MLflow 1.29 and above

Package artifacts with models

When your model requires files or artifacts during inference, you can package them into the model artifact when you log the model.

If you’re working with Databricks Notebooks, a common practice is to have such files reside in DBFS. Models are also sometimes configured to download artifacts from the internet (such as HuggingFace Tokenizers). Real-time workloads at scale perform best when all required dependencies are statically captured at deployment time. For this reason, Serverless Real-Time Inference requires DBFS artifacts be packaged into the model artifact itself and uses MLflow interfaces to do so.
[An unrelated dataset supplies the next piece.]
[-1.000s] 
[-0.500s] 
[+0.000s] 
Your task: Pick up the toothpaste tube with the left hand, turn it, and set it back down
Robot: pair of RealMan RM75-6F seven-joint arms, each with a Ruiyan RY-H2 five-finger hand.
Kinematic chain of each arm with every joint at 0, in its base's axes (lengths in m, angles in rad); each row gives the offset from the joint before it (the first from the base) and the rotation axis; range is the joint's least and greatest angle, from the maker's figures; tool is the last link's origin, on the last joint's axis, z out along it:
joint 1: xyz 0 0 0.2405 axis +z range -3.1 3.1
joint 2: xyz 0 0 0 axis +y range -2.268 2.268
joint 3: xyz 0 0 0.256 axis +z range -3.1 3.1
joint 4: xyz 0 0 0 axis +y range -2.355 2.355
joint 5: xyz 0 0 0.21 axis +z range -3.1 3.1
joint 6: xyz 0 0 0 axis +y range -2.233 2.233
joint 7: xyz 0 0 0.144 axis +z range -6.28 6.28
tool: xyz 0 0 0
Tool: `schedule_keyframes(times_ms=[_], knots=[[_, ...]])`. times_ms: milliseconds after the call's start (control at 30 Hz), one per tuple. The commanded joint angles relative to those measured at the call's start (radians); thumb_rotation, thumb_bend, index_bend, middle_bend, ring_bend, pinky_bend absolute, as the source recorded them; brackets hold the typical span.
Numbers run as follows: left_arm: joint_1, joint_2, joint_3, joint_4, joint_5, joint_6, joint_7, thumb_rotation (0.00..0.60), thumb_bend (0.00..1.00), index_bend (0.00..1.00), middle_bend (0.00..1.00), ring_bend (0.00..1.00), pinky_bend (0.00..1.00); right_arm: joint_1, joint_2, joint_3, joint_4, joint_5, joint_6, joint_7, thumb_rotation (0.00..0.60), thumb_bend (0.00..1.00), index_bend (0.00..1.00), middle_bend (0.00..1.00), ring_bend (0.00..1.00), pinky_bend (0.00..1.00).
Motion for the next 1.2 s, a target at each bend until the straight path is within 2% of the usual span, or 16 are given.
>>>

Network artifacts loaded with the model should be packaged with the model whenever possible.

With the MLflow command log_model() you can log a model and its dependent artifacts with the artifacts parameter.

mlflow.pyfunc.log_model(
    ...
    artifacts={'model-weights': "/dbfs/path/to/file", "tokenizer_cache": "./tokenizer_cache"},
    ...
)

In PyFunc models, these artifacts’ paths are accessible from the context object under context.artifacts, and they can be loaded in the standard way for that file type.

For example, in a custom MLflow model:

class ModelPyfunc(mlflow.pyfunc.PythonModel):
    def load_context(self, context):
        self.model = torch.load(context.artifacts["model-weights"])
        self.tokenizer = transformers.BertweetTokenizer.from_pretrained("model-base", local_files_only=True, cache_dir=context.artifacts["tokenizer_cache"])
    ...

After your files and artifacts are packaged within your model artifact, you can serve your model to a Serverless Real-Time Inference endpoint.